Giving treats to horses in a herd is a risk you may be happy to take - it only takes one kick from out of the blue - I'm sure the guy who had the top of his head taken off by his beloved pets never thought it would happen to him either - wasn't very nice for his wife to find him though and the horses were pts even though it wasn't their fault. If you are going to do it in a herd environment then a body protector and hat are a must have, it doesn't matter how well you know a horse or group it is still dangerous, they are big powerful animals and having a fragile person caught up in an agrgument between horses, I'm not talking about aggression here just a disagreement, with kicks flying that wouldn't do any damage to a horse but can certainly break our bones, and as children often read these posts they need to be made aware of that danger!!


----------



## HeartofClass (Jan 2, 2012)

It's not that I didn't want to hear the answer, I just don't think it's fair to make assumptions, like I said. Actually, I didn't even state that the horse nips in my first post - I asked if there's a way to prevent this while still being able to give treats to horses, it could just be a hypothetical question for that matter. What you also assumed (wrongly) is that these are my horses - I don't and have never owned a horse, although I wish to someday. I have only recently started dealing with these horses who don't get much human contact other than being fed and trained for trotting races. 
Admittedly I should've clarified what I meant by nipping. None of them has actually ever nipped at me, I guess to put it correctly I should say they "nip the air" while begging.
Also of course you are free to give whatever answer and advice you want since this is a public forum, but honestly I was looking for something else than just "stop doing it". I know of people who do feed treats to their horses regularly with no problem, so I was more looking to find out on how to go about that. But your opinion is also appreciated.


----------



## Elles (Aug 15, 2011)

I train my horses (and horses I have care of) using treats as one of the rewards. My horses were first taught a behaviour incompatible with mugging as a priority. I use the food rewards for the horses whether I'm training one horse, or more than one horse and sometimes in the field.

But, these are my horses and horses I am responsible for and it's a chosen training method.

Anyone wanting to offer my horses treats would have to ask me first, so that I can give them instruction on how and when to treat and also on what treats are suitable.

One of the horses is on a very strictly controlled diet and just one or two carrots could cause him to suffer a low grade laminitis attack, so something that seems innocuous and just friendly can cause him real problems.

So if the horses aren't your own and you want to offer food treats to someone else's horses, it's best to ask the owners about it I think.

If the horses are your own and you want to hand feed treats in a safe way, I would suggest that you look at clicker training where horses are taught to be polite about food treats, even if you don't take up actual clicker training.


----------



## HeartofClass (Jan 2, 2012)

Elles said:


> So if the horses aren't your own and you want to offer food treats to someone else's horses, it's best to ask the owners about it I think.
> 
> If the horses are your own and you want to hand feed treats in a safe way, I would suggest that you look at clicker training where horses are taught to be polite about food treats, even if you don't take up actual clicker training.


I would never even touch someone else's horses without their permission; I am
working with these horses on behalf of their owner who I've recently started helping at his ranch.

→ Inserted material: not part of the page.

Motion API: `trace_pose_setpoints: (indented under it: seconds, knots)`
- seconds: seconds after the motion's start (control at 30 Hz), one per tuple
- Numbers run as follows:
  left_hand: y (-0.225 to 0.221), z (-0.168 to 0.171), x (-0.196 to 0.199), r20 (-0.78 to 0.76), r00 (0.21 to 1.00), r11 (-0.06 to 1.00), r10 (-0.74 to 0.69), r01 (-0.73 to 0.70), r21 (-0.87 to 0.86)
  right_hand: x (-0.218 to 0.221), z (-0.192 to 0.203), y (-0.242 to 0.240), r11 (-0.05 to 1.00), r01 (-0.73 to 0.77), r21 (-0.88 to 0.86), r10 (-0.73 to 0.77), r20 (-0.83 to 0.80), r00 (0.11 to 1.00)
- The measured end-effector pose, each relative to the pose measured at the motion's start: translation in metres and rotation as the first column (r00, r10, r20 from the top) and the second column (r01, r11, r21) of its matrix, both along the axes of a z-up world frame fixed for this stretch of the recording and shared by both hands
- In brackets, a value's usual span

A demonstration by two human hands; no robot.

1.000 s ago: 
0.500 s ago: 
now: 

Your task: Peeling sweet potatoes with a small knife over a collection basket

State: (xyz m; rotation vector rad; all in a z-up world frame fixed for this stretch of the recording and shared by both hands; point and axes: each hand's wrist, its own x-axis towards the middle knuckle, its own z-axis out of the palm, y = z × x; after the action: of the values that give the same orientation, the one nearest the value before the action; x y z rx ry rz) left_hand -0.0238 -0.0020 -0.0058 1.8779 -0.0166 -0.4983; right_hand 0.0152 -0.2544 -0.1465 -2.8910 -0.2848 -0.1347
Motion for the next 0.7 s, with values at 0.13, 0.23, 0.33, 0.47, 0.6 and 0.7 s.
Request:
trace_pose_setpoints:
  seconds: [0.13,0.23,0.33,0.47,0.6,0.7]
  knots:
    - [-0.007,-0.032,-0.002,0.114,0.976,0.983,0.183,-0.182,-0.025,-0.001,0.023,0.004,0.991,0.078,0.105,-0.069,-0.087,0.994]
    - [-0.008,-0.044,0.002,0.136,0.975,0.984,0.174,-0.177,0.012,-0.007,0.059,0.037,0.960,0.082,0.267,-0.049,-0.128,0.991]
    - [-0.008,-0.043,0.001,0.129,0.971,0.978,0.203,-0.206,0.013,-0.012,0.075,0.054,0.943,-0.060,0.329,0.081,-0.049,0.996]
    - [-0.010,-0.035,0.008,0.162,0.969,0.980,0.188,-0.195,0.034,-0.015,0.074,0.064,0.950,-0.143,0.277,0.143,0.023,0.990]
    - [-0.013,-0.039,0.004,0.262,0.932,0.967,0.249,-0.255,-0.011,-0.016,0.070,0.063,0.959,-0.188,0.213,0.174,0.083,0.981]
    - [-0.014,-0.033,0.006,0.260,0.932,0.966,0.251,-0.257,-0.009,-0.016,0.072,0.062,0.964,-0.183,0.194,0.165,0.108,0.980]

The horses are being used for trotting races (and have won many medals), the owner takes care of them greatly as in feeds them, cleans their stables, offers veterinary care, trains them and loves them but he isn't the type of a person to try to connect with them and really doesn't have much time left in his daily life to spend quality time just socializing with them, so some of them have somewhat bad manners but not overly so. Recently though he was given a shetland pony whose owner passed away, this pony is not used for training so he's only given basic care and doesn't even get in the field with other horses as he's too afraid of them. Now this pony appears to be badly socialized, is very skittish and often tries to bite - in a way as if he's constantly looking for treats. I could barely even groom him without him freaking out every now and then and constantly trying to bite the brushes, my shoes, etc. Therefore I haven't given this pony any treats for the past two weeks I've known him but it doesn't appear to have gotten any better, me not being an experienced horse owner I don't know if there's anything else I can do other than wait, no horses I've worked with before have ever been like this.

About clicker training, that's an interesting idea I've never thought of clicker training horses before, but I do it with my dog and three cats, are the basics with horses the same?


----------



## Elles (Aug 15, 2011)

Similar, of course the concept is the same, but you want the horse to move away, or keep away for his treat, rather than luring him with it. People tend to use target training initially and use a target held as a lure, rather than a treat if they want to lure something.

This video, although quite basic and I think Sophia moves in too close at times, gives a very basic idea.

Stallion Training | drsophiayin.com - YouTube

As does this one:

Clicker Training Teaching Flexion www.clickhorse.info - YouTube

Note that both handlers treat the horse away from them. Teaching the horse that he only receives a treat after a click and well away from the handler's body, teaches him not to mug for treats. If the horse is already mugging for treats, you can start with target training from outside the stable door. If the horse has already learned to nip, you can offer the treat from higher up so he has to raise his head high to get the treat, as then he's unable to nip you, or you can throw the treats onto the floor, or into a bucket and build up from there.

If you were interested in clicker training horses as well as dogs/cats it's worth doing some research first, as there are subtle differences with what you'd want to teach and how you'd operate to keep yourself safe.

It may be that the pony's owner doesn't want you to clicker train him though.


----------



## Zayna (Apr 19, 2009)

I only give my mare treats after exercise when I'm stretching her out.. occasionally i might stop by the field and give her and her field buddy an apple or carrot each but i dont make a habit of it.


----------



## jessegee (Mar 21, 2011)

Dont feed treats from your hand , simple as that

If you must feed treats put them on the ground

jessegee


----------



## spottedhorse (Mar 13, 2012)

I don't feed treats, never felt the need as they have a sufficient diet. But if I did they would go on the floor and never from the hand.


----------